## WHAT NEEDS TO BE DONE
Going through the material underneath, give only the number of lines that contain "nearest".
------------------------------------------------------------
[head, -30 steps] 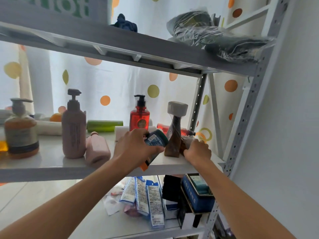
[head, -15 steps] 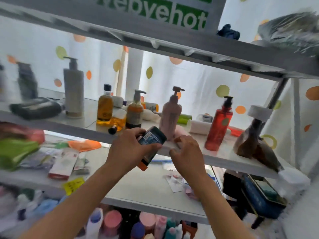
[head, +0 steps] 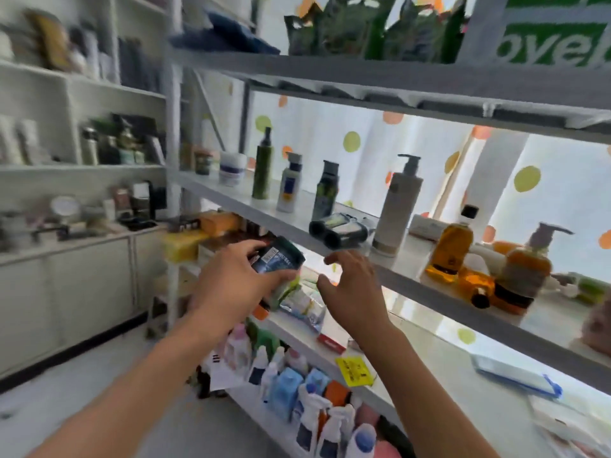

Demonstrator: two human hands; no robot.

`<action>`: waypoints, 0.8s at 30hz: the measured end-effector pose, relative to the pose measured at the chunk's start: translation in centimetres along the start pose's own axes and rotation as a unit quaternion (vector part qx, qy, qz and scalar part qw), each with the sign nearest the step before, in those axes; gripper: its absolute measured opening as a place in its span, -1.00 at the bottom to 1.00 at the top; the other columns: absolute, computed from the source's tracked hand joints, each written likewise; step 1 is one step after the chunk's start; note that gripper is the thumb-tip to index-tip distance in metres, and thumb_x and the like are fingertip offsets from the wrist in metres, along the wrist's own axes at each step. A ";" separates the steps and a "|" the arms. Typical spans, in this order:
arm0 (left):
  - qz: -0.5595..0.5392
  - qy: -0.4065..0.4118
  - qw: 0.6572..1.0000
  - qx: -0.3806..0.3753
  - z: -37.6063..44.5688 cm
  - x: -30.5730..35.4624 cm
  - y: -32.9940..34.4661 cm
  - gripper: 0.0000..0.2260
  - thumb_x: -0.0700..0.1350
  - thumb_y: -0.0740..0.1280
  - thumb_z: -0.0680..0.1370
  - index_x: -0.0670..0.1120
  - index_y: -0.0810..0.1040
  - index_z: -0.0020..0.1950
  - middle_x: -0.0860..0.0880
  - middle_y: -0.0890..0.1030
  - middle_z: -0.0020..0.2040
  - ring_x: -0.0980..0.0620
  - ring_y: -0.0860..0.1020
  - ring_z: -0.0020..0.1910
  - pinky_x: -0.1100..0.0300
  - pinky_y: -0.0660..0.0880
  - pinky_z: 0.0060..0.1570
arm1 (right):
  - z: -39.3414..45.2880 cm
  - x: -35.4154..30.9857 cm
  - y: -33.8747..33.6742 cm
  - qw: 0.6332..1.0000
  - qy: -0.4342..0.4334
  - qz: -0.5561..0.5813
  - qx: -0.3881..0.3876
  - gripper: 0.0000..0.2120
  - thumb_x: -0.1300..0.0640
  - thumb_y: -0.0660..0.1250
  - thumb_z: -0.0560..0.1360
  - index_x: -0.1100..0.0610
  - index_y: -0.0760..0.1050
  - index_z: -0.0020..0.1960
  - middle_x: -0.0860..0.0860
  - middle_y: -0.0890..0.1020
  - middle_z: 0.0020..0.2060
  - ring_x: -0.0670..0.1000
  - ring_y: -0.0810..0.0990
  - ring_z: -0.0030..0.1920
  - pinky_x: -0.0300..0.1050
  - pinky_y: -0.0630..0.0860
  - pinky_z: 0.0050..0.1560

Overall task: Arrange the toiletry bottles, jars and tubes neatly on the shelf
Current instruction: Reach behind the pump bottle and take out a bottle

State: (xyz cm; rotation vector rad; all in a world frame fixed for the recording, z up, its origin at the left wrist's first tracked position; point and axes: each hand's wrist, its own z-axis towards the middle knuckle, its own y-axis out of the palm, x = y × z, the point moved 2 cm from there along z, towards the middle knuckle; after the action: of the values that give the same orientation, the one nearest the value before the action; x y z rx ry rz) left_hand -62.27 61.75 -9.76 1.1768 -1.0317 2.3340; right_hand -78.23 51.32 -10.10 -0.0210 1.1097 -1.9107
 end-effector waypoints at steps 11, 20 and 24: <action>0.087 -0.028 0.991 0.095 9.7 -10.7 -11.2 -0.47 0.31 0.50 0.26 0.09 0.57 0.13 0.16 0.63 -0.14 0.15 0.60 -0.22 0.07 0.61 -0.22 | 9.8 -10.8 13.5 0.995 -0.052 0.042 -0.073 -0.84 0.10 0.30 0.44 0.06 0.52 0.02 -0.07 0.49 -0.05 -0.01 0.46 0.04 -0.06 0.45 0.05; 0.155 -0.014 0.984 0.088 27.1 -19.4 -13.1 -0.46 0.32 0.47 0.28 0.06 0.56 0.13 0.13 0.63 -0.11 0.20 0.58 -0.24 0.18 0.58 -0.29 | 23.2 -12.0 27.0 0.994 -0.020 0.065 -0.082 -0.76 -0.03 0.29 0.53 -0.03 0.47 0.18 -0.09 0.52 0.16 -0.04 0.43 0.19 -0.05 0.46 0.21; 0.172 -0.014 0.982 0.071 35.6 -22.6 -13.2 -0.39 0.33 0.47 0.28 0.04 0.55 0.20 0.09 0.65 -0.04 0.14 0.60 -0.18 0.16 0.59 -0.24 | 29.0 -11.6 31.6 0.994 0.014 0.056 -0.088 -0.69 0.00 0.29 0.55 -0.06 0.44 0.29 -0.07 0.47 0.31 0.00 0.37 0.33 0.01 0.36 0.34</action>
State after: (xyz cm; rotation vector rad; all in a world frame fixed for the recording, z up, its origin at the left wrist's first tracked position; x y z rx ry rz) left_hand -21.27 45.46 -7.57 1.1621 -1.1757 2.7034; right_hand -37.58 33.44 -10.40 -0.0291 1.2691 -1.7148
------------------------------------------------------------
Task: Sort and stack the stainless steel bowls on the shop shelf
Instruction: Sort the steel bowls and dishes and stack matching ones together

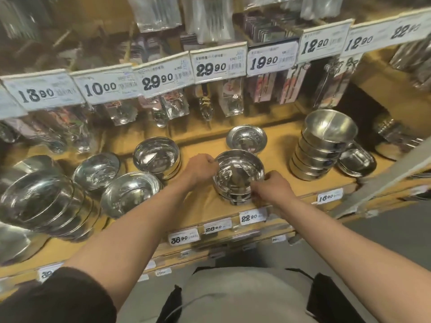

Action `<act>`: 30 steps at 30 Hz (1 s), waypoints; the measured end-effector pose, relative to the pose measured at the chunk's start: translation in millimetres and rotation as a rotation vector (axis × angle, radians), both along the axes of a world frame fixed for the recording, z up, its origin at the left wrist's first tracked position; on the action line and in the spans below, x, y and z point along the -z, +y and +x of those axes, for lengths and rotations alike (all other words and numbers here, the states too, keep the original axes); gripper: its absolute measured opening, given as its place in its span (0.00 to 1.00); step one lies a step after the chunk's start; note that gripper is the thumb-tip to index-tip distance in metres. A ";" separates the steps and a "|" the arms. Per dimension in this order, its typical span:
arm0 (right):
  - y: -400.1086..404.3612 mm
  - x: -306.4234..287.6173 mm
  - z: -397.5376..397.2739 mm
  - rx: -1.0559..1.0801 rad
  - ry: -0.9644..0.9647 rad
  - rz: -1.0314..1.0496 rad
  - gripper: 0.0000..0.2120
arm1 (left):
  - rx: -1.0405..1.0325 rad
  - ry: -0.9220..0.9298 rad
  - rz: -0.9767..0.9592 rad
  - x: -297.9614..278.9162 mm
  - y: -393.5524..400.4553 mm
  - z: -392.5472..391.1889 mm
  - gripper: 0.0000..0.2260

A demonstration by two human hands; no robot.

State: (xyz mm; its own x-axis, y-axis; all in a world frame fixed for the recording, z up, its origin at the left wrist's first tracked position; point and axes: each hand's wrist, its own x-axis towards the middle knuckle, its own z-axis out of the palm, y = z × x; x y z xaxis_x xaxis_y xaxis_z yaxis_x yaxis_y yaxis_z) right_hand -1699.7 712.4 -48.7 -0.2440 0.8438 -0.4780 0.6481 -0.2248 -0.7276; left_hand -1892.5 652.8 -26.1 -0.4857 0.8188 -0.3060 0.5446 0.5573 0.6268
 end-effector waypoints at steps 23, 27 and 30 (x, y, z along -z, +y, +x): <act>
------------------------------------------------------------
## FINISHED TASK
2